Security Operations Center (SOC) and Compliance Manager

Job Summary:

We are seeking a highly skilled and experienced SOC & Compliance Manager to lead our Security Operations Center (SOC) and ensure compliance with relevant regulations, industry standards, and security frameworks. This role requires a blend of technical expertise, leadership abilities, and an understanding of compliance requirements to manage and improve our cybersecurity posture. The SOC & Compliance Manager will oversee incident response, threat monitoring, security operations, and ensure adherence to regulatory and industry compliance standards.

Key Responsibilities:

SOC Management:

• Lead and manage a team of SOC analysts and engineers to ensure 24/7 monitoring, detection, and response to security incidents.
• Oversee the design, implementation, and continuous improvement of security monitoring tools and technologies (e.g., SIEM, IDS/IPS, firewalls, endpoint protection).
• Ensure timely and accurate triage, investigation, and response to security incidents.
• Develop, implement, and maintain incident response playbooks, procedures, and escalation processes.
• Provide leadership during major security incidents, including coordination with internal and external stakeholders.
• Regularly report on security incidents, trends, and overall SOC performance to senior management.

Compliance Management:

• Ensure compliance with regulatory requirements and industry standards such as ISO 27001, GDPR, HIPAA, PCI-DSS, SOC 2, and others as applicable.
• Develop, implement, and maintain security policies, procedures, and controls to meet compliance requirements.
• Conduct internal security audits and risk assessments, ensuring alignment with security frameworks and regulatory requirements.
• Coordinate with legal, HR, and other departments to address compliance and regulatory issues.
• Manage third-party security assessments, audits, and certifications.
• Stay up-to-date with evolving regulations, compliance requirements, and security best practices.

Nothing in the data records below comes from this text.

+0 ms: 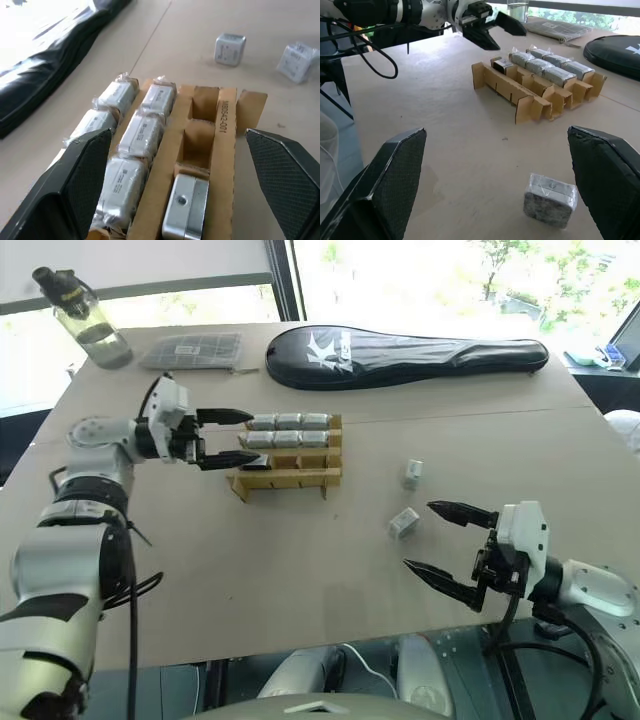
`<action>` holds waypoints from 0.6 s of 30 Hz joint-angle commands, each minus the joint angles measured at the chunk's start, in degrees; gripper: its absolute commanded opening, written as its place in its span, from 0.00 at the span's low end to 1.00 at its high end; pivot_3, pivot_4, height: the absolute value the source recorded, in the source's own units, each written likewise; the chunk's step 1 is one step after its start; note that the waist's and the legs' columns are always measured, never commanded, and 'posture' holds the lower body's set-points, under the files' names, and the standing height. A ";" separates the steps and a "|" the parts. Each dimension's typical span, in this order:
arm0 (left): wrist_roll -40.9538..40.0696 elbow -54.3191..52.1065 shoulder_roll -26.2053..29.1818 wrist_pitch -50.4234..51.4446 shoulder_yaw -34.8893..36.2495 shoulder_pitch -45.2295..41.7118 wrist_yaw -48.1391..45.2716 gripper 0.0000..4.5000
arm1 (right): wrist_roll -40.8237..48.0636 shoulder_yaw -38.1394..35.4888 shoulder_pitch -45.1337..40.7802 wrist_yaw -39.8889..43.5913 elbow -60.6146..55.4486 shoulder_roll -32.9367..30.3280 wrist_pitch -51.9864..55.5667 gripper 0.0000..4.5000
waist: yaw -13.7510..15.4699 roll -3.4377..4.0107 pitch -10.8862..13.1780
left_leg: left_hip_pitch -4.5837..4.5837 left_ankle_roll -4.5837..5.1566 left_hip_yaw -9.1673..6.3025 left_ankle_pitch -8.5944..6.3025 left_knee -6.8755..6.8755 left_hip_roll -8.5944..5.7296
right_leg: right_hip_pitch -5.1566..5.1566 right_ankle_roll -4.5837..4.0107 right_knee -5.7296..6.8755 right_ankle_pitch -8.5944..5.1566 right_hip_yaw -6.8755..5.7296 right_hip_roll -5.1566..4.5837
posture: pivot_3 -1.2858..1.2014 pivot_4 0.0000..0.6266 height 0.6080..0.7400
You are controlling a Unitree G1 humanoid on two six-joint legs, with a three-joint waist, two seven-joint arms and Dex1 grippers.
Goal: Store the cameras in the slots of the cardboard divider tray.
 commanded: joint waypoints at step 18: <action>-27.28 -73.73 11.60 23.91 24.22 67.47 17.09 0.99 | -20.77 17.31 -35.56 26.93 37.83 -8.05 -14.50 1.00 | 1.15 0.35 0.15 | 0.26 0.02 0.26 -0.02 -0.22 0.08 | 0.14 -0.01 -0.51 0.00 0.16 0.06 | 0.52 0.24 1.00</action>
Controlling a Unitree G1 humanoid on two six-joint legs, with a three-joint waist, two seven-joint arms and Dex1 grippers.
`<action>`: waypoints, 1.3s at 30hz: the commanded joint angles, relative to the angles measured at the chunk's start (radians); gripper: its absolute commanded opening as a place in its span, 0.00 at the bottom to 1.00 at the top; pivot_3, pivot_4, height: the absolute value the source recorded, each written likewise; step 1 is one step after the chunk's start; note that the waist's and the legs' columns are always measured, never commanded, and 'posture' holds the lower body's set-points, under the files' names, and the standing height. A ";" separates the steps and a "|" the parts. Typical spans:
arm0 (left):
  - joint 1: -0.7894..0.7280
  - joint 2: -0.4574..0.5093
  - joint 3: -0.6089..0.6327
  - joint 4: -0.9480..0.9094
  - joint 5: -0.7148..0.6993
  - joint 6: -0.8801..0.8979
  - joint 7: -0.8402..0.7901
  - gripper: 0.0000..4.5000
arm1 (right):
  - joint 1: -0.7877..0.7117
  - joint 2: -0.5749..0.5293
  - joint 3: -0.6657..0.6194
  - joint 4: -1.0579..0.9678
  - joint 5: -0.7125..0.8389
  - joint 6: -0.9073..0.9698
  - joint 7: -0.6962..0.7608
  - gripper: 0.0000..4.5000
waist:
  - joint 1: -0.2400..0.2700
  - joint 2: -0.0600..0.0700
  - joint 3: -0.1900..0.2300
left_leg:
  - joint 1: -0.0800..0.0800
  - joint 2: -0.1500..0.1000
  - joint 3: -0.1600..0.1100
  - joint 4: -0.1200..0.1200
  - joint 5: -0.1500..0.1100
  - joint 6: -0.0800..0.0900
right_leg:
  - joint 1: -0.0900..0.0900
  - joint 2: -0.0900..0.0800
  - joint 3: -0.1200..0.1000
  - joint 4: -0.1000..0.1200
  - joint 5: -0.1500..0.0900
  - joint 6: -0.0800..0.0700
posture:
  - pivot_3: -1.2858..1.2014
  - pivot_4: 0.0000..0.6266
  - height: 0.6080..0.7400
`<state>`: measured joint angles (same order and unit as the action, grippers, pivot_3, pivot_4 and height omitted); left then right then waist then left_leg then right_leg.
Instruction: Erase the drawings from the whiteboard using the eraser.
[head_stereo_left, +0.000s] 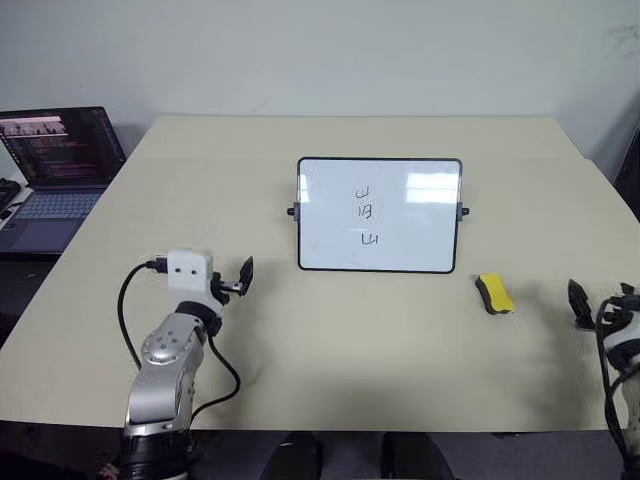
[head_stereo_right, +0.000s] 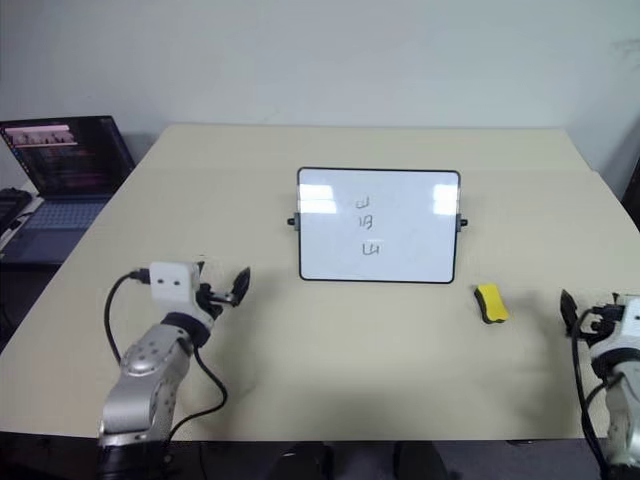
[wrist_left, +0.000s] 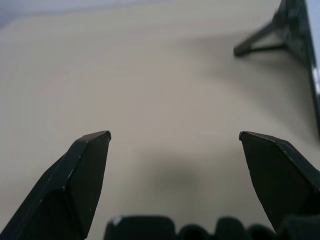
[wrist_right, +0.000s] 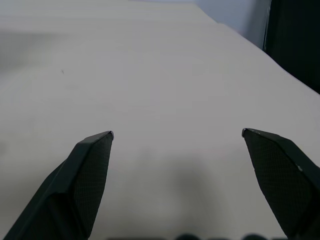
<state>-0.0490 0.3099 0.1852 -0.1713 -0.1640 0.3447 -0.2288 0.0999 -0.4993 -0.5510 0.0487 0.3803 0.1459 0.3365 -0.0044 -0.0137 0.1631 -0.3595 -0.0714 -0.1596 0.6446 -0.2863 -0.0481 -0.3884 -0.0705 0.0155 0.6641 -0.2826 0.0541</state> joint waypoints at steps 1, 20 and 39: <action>-0.023 0.010 -0.010 0.003 0.010 0.002 -0.004 1.00 | -0.007 -0.006 -0.017 -0.060 0.017 0.041 -0.022 0.99 | 0.000 0.000 0.000 | 0.000 0.000 0.000 0.000 -0.001 0.003 | 0.000 0.000 0.000 0.000 0.000 0.001 | 0.52 0.24 1.00; -0.326 0.323 0.046 0.094 -0.201 0.058 -0.415 1.00 | -0.055 0.031 0.096 -0.450 -0.025 0.262 -0.158 0.99 | 0.002 0.003 -0.001 | 0.000 -0.002 0.000 0.001 -0.001 0.003 | 0.000 0.000 -0.002 0.000 0.002 0.001 | 0.52 0.24 1.00; -0.601 0.456 -0.329 0.056 -0.259 0.096 -1.036 1.00 | -0.059 -0.012 0.248 -0.665 0.163 0.723 -0.161 0.99 | -0.020 0.000 0.000 | -0.001 -0.002 -0.001 0.000 -0.002 0.006 | -0.001 0.001 -0.001 -0.001 0.002 0.002 | 0.52 0.24 1.00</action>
<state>-0.6179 0.7645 -0.1488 -0.1110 -0.4395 0.4724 -1.2568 0.0601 -0.5137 -0.3052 -0.6148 0.5617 0.8725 0.1929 -0.0243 -0.0135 0.1632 -0.3608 -0.0734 -0.1604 0.6451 -0.2878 -0.0424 -0.3893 -0.0698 0.0140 0.6632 -0.2809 0.0561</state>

Collaboration & Communication:

• Act as a liaison between the SOC team and business units to align security operations with organizational goals.
• Work closely with IT, DevOps, and other departments to ensure security is integrated into the organization’s technology and business processes.
• Provide training and awareness programs to staff on security policies and compliance.

Requirements

Required Skills and Qualifications:

• Bachelor’s Degree in Information Security, Computer Science, or related field (or equivalent work experience).
• Experience: 7-10 years in cybersecurity, with at least 3-5 years in a SOC leadership role and experience managing compliance programs.
• Certifications (Preferred):
• Certified Information Systems Security Professional (CISSP)
• Certified Information Security Manager (CISM)
• Certified Information Systems Auditor (CISA)
• Certified in Risk and Information Systems Control (CRISC)
• GIAC Certified Incident Handler (GCIH)

Technical Expertise:

• Deep understanding of SOC operations, including incident detection, response, and remediation.
• Experience working with security tools such as SIEM, IDS/IPS, firewalls, vulnerability management systems, and endpoint protection platforms.
• Knowledge of common cybersecurity frameworks such as NIST, ISO 27001, COBIT, and familiarity with laws like GDPR, CCPA, HIPAA.
• Familiarity with cloud security (AWS, Azure, GCP) and securing hybrid environments.
• Experience with automation and orchestration tools (e.g., SOAR platforms) is a plus.

Compliance & Governance:

• Proven experience in ensuring compliance with security standards and regulations (e.g., ISO 27001, PCI-DSS, SOC 2, GDPR, HIPAA).
• Ability to develop, implement, and manage security policies and procedures aligned with regulatory frameworks.
• Experience with internal and external audits, risk assessments, and regulatory reporting.

Leadership & Soft Skills:

• Strong leadership and management skills, with the ability to mentor and lead a high-performing SOC team.
• Excellent written and verbal communication skills for interacting with senior leadership and regulatory authorities.
• Strong organizational and project management skills to handle multiple compliance initiatives simultaneously.
• Ability to work under pressure and manage security incidents in a fast-paced environment.
• Analytical and problem-solving skills to assess security risks and recommend solutions.